Considerations on the Intellect

Sebastian Ortiz

I think the intellect is a kind of verbal, abstract way of thinking.

This means I don’t regard mathematics as anything but drawings whose truth all relies on two abstractions, constancy of cause and effect patterns and quantifiability of physical bodies.

These drawings are good for precision but they’re just meaningless doodles if you take away those two intellectual concepts away from the logical derivations they contain.

So I wouldn’t call visual analysis an intellectual ability although it may contain the pattern recognition of cause and effect.

This is why I am not impressed with IQ measurements, these things usually measure processing speed rather than intellect, that is the ability to recognize necessary patterns of cause and effect.

I am also sceptical of the term “genius”, to my view the only geniuses are those who discover a fundamental law of the universe like Newton.

I do think however all conceptions of goodness, from peace to virtue to love to kindness to the degree that they are sustainable are definite intellectual productions. They can be defined as particular forms of intentional behavior.  I think “good” developed from the intellect of the most intelligent.

I think with criteria one can tell which intelligent person is lying for the profit (Marx for example) of some and who is describing things as a sequence of necessary implications.

But every age that is bad like the current one we’re living in, from 1900 to date I think comes from people following things which are not demonstrable through some strictly necessary criteria either because they’ve been lied to or because they heed emotions rather than the intellect.

By emotions I mean some kind of chemical or brain hormone that produces an internal sensation, like sadness, etc.
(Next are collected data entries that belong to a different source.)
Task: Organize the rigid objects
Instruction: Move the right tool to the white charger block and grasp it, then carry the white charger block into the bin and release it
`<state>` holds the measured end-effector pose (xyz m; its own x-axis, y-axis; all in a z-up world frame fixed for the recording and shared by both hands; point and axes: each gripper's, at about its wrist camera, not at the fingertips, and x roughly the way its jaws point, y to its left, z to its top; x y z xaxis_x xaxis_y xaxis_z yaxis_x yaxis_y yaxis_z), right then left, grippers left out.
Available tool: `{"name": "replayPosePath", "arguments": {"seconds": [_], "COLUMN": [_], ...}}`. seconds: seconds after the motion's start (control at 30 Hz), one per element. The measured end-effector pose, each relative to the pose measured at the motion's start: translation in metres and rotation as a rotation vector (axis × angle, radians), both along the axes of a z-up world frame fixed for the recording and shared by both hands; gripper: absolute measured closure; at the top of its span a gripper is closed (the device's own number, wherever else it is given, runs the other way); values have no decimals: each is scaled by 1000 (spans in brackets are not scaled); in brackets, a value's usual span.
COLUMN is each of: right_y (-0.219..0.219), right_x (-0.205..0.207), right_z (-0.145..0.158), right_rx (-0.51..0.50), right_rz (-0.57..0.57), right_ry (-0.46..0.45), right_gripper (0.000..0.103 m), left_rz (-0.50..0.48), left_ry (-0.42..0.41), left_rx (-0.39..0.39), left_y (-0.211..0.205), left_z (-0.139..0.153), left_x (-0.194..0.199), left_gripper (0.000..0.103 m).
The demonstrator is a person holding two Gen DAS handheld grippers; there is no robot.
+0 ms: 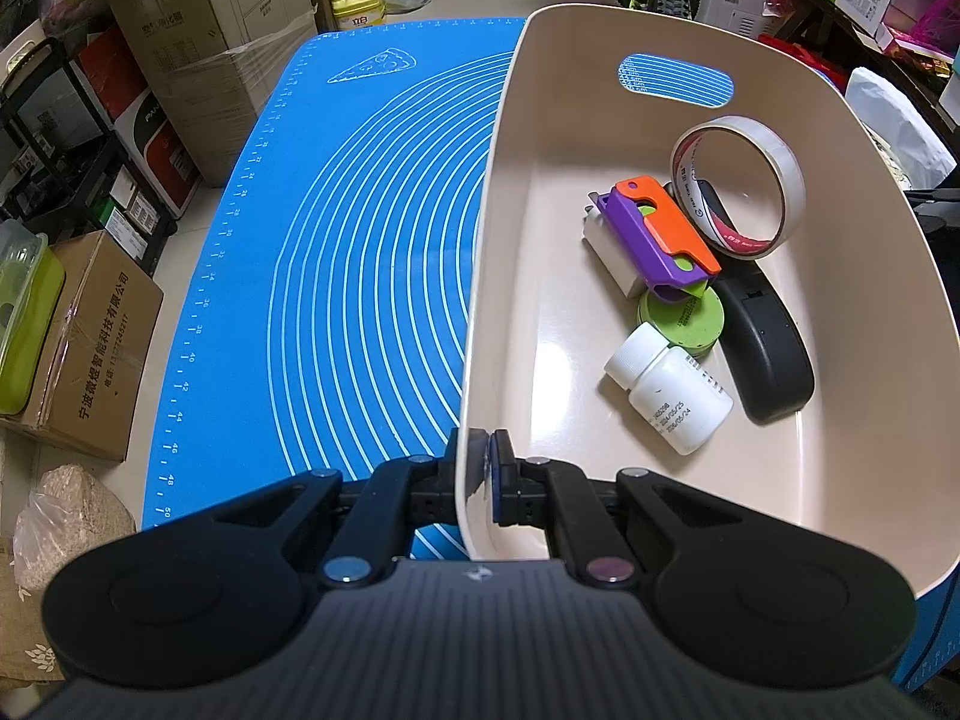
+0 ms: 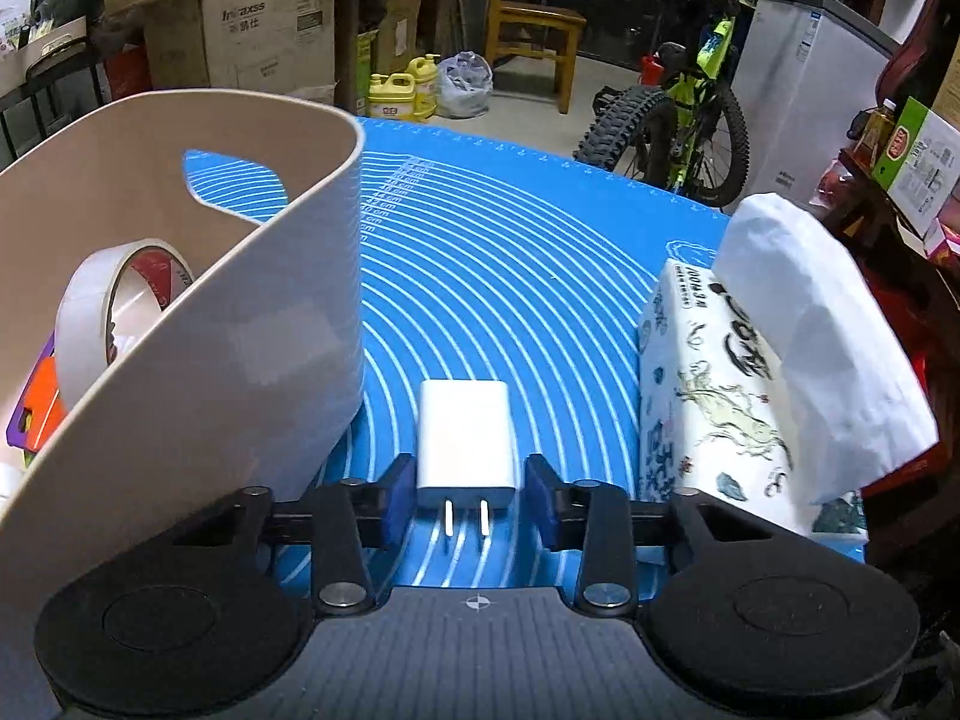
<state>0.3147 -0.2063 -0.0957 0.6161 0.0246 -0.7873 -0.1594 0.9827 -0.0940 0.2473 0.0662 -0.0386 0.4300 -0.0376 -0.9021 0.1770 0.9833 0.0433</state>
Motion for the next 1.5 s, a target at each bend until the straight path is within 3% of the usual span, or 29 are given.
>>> {"name": "replayPosePath", "arguments": {"seconds": [0.03,0.33,0.73,0.97,1.3,1.5], "right_y": [2,3,-6,32,124,151], "right_x": [0,-27,-89,-117,-106,-82], "right_z": [-1,8,84,131,132,107], "right_rx": [-9,-68,-82,-22,-33,-115], "right_rz": [8,37,-16,109,363,377], "right_ry": [-3,-54,-235,-310,-221,-82], "right_gripper": [60,60,61,61,61,61], "left_rz": [0,-2,-3,-2,-2,-3], "left_ry": [0,-1,-2,-2,-2,-1], "left_rx": [0,1,1,0,-1,-7], "left_y": [0,0,0,0,0,-1], "left_z": [0,0,0,0,0,-1], "left_x": [0,0,0,0,0,-1], "left_gripper": [94,94,94,94,94,94]}}
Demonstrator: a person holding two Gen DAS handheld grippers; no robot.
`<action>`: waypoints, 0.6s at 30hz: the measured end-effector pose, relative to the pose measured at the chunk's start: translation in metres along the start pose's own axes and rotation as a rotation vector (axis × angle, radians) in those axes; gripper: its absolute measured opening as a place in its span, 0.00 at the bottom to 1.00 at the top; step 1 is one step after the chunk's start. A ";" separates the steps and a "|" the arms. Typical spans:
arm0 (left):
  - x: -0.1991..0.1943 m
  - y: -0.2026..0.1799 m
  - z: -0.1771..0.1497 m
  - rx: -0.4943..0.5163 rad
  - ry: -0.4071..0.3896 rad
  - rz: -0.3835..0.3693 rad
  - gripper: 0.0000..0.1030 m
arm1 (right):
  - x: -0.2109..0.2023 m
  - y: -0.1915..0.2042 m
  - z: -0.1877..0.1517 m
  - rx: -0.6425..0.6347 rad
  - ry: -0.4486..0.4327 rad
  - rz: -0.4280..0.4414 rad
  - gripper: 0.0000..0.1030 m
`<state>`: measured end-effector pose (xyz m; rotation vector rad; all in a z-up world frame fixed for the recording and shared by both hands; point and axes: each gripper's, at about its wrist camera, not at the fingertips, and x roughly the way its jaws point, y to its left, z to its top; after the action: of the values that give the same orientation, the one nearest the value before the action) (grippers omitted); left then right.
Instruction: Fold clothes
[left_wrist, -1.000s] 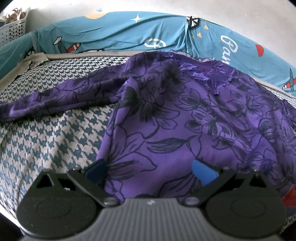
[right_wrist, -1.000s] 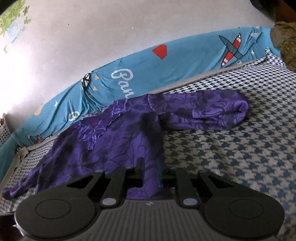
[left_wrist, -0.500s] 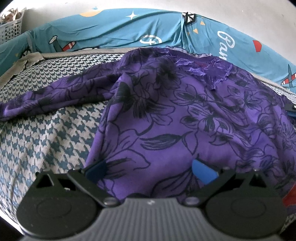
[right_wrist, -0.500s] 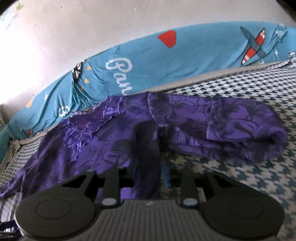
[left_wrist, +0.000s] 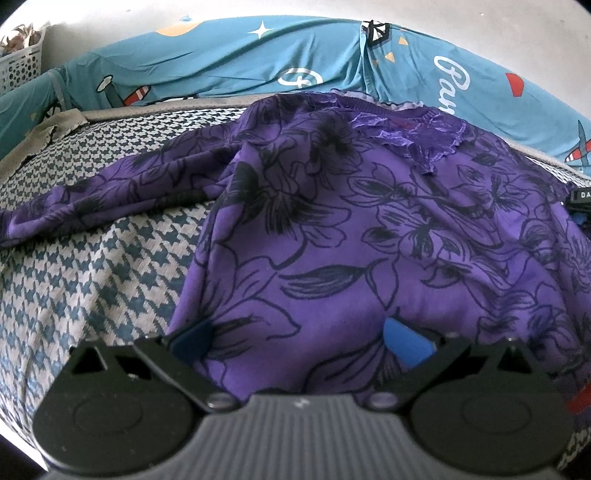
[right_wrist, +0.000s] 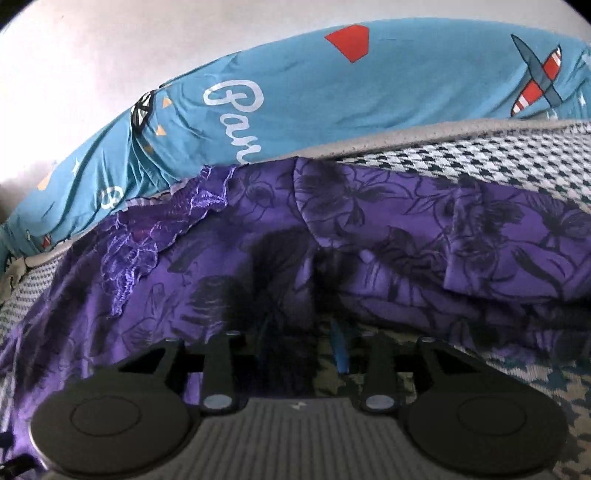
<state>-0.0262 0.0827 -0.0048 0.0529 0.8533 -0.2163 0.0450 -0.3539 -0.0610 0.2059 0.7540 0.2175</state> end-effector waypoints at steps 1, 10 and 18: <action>0.000 0.000 0.000 0.003 -0.001 0.002 1.00 | 0.001 0.000 0.000 0.001 -0.004 0.001 0.35; 0.001 -0.002 -0.001 0.016 -0.008 0.013 1.00 | -0.018 0.001 0.011 -0.016 -0.104 -0.117 0.07; 0.003 -0.002 0.000 0.034 -0.012 0.025 1.00 | -0.016 -0.010 0.015 -0.016 -0.086 -0.317 0.05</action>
<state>-0.0249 0.0805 -0.0073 0.0942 0.8366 -0.2079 0.0455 -0.3689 -0.0427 0.0780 0.6892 -0.0855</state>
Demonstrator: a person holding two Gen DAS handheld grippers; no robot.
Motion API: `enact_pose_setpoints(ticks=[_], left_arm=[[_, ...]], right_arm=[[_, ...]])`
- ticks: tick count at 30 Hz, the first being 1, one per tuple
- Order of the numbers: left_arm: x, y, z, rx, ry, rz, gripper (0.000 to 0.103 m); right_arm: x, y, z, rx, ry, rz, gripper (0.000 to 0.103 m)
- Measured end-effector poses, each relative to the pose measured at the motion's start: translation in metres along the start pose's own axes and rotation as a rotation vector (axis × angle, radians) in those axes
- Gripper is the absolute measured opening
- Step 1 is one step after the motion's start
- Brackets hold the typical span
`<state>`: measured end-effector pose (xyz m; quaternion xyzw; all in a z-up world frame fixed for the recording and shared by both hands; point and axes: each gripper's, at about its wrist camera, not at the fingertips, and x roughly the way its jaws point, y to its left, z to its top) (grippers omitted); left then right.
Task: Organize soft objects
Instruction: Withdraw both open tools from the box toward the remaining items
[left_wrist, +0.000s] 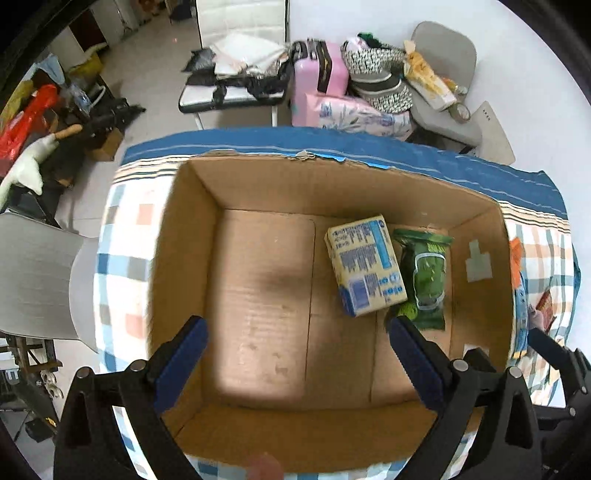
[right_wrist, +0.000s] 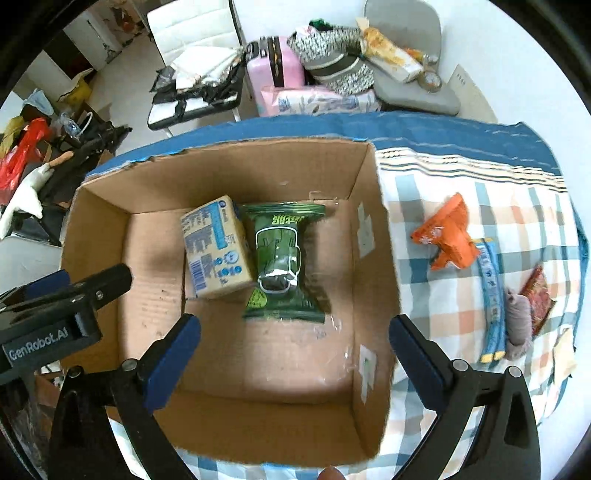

Sure emotions and intuitions may aid discovery but not more than contemplation of previous discoveries.

Having said that, I think this is the best year in the history of the world, I hope the next one will be even better.  All data seems to show fewer persons per capita are dying from war, starvation or disease everywhere.  This article I think describes that well:

https://danieljmitchell.wordpress.com/2016/12/28/the-sensible-way-to-help-the-poor-and-reduce-poverty

3 comments


  1. I assume this article was originally written in Spanish. I confess that I made a pejorative comment (possibly unjustified) about a Sebastian Ortiz article on this site a year or so ago; perhaps because it had not been well translated.

    Now this site supports auto-translation, let me suggest to Sean and David that where an article submitted to the LA is written in a non English language, the original and English versions should be published together. Then the philologists among us can have fun comparing them.